■ Your objective: Output a verbatim copy of the data, cut off after the line that contains "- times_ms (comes".

■ Stored data:

'''

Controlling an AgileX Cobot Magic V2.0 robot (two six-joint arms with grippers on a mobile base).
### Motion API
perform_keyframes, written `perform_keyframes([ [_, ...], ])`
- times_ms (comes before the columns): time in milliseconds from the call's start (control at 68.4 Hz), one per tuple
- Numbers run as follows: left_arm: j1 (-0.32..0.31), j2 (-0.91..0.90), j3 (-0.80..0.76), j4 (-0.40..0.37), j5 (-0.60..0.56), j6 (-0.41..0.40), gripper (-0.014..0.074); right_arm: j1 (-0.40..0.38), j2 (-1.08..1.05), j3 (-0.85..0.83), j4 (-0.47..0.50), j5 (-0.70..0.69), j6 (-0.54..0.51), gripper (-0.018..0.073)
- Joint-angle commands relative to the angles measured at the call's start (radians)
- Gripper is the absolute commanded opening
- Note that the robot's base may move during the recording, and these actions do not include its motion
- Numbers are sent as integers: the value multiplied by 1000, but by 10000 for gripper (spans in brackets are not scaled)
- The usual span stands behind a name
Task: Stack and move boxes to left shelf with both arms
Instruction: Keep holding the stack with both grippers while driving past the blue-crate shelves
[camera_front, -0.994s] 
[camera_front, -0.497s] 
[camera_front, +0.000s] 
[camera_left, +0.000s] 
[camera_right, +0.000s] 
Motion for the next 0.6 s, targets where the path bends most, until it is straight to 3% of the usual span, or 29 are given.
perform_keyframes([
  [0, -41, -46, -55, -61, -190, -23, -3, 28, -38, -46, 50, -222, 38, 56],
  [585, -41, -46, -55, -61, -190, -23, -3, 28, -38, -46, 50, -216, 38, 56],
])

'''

■ Solution for this problem:
Controlling an AgileX Cobot Magic V2.0 robot (two six-joint arms with grippers on a mobile base).
### Motion API
perform_keyframes, written `perform_keyframes([ [_, ...], ])`
- times_ms (comes before the columns): time in milliseconds from the call's start (control at 68.4 Hz), one per tuple

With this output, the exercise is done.